-- Opening Marker --

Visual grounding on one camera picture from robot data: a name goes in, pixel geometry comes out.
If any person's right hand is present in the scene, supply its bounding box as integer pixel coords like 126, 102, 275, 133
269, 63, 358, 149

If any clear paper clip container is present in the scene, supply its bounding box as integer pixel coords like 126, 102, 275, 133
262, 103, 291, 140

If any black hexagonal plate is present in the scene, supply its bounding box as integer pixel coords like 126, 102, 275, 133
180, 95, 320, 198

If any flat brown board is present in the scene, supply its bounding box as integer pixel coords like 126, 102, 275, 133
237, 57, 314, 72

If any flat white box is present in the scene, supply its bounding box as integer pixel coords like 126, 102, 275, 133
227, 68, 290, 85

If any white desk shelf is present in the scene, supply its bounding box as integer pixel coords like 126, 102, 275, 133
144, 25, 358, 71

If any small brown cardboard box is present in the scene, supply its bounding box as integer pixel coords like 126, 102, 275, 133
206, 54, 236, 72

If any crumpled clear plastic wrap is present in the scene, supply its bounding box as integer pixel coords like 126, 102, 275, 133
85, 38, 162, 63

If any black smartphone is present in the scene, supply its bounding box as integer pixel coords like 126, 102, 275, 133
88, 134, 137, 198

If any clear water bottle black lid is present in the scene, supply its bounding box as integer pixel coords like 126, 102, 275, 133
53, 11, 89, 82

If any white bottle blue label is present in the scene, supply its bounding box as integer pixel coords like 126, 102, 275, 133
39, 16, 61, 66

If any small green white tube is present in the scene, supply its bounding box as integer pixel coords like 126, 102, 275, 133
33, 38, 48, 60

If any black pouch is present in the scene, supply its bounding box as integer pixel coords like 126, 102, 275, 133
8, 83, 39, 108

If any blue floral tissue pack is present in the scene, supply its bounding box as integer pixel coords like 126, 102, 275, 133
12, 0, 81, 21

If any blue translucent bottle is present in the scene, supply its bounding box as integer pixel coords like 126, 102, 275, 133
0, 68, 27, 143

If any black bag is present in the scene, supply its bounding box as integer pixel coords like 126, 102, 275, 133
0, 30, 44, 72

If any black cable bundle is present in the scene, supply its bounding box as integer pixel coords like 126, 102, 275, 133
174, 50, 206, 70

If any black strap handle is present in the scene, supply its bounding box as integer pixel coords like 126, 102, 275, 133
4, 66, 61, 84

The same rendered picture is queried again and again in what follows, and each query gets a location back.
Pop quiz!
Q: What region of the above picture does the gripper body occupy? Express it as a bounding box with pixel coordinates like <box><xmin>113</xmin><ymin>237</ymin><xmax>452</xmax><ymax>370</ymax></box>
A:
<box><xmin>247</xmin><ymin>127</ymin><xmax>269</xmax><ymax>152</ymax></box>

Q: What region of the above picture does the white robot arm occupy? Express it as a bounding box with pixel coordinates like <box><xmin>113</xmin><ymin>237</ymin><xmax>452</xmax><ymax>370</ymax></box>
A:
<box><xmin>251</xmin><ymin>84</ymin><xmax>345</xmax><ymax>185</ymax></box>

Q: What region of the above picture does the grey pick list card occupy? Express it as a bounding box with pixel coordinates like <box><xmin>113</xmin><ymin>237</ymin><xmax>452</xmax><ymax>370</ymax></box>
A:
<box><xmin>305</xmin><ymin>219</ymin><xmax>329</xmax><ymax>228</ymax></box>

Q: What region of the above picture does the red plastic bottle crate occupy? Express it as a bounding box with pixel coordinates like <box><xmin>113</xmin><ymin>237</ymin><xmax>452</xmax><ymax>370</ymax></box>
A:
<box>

-- Closing Marker --

— Instructions to follow —
Give the data again, unchanged in every line.

— Solution below —
Visual grounding on one camera picture from robot data: a name goes in, pixel geometry comes out.
If any person's right hand is present in the scene, supply its bounding box as integer pixel coords like 126, 102, 275, 133
269, 63, 358, 149

If any clear paper clip container is present in the scene, supply its bounding box as integer pixel coords like 126, 102, 275, 133
262, 103, 291, 140

If any black hexagonal plate is present in the scene, supply its bounding box as integer pixel coords like 126, 102, 275, 133
180, 95, 320, 198

If any flat brown board is present in the scene, supply its bounding box as integer pixel coords like 126, 102, 275, 133
237, 57, 314, 72

If any flat white box is present in the scene, supply its bounding box as integer pixel coords like 126, 102, 275, 133
227, 68, 290, 85

If any white desk shelf is present in the scene, supply its bounding box as integer pixel coords like 126, 102, 275, 133
144, 25, 358, 71

If any small brown cardboard box is present in the scene, supply its bounding box as integer pixel coords like 126, 102, 275, 133
206, 54, 236, 72

If any crumpled clear plastic wrap is present in the scene, supply its bounding box as integer pixel coords like 126, 102, 275, 133
85, 38, 162, 63

If any black smartphone is present in the scene, supply its bounding box as integer pixel coords like 126, 102, 275, 133
88, 134, 137, 198

If any clear water bottle black lid is present in the scene, supply its bounding box as integer pixel coords like 126, 102, 275, 133
53, 11, 89, 82

If any white bottle blue label is present in the scene, supply its bounding box as integer pixel coords like 126, 102, 275, 133
39, 16, 61, 66

If any small green white tube is present in the scene, supply its bounding box as integer pixel coords like 126, 102, 275, 133
33, 38, 48, 60

If any black pouch is present in the scene, supply its bounding box as integer pixel coords like 126, 102, 275, 133
8, 83, 39, 108

If any blue floral tissue pack is present in the scene, supply its bounding box as integer pixel coords like 126, 102, 275, 133
12, 0, 81, 21

If any blue translucent bottle is present in the scene, supply its bounding box as integer pixel coords like 126, 102, 275, 133
0, 68, 27, 143

If any black bag is present in the scene, supply its bounding box as integer pixel coords like 126, 102, 275, 133
0, 30, 44, 72

If any black cable bundle is present in the scene, supply its bounding box as integer pixel coords like 126, 102, 275, 133
174, 50, 206, 70

If any black strap handle is present in the scene, supply its bounding box as integer pixel coords like 126, 102, 275, 133
4, 66, 61, 84

The same rendered picture is queried again and again in what follows, and each query gets a location back.
Pop quiz!
Q: What region of the above picture does the gripper body occupy? Express it as a bounding box with pixel coordinates like <box><xmin>113</xmin><ymin>237</ymin><xmax>452</xmax><ymax>370</ymax></box>
A:
<box><xmin>247</xmin><ymin>127</ymin><xmax>269</xmax><ymax>152</ymax></box>

Q: What region of the above picture does the white robot arm occupy? Express it as a bounding box with pixel coordinates like <box><xmin>113</xmin><ymin>237</ymin><xmax>452</xmax><ymax>370</ymax></box>
A:
<box><xmin>251</xmin><ymin>84</ymin><xmax>345</xmax><ymax>185</ymax></box>

Q: What region of the above picture does the grey pick list card occupy? Express it as a bounding box with pixel coordinates like <box><xmin>113</xmin><ymin>237</ymin><xmax>452</xmax><ymax>370</ymax></box>
A:
<box><xmin>305</xmin><ymin>219</ymin><xmax>329</xmax><ymax>228</ymax></box>

Q: What region of the above picture does the red plastic bottle crate occupy? Express it as a bounding box with pixel coordinates like <box><xmin>113</xmin><ymin>237</ymin><xmax>452</xmax><ymax>370</ymax></box>
A:
<box>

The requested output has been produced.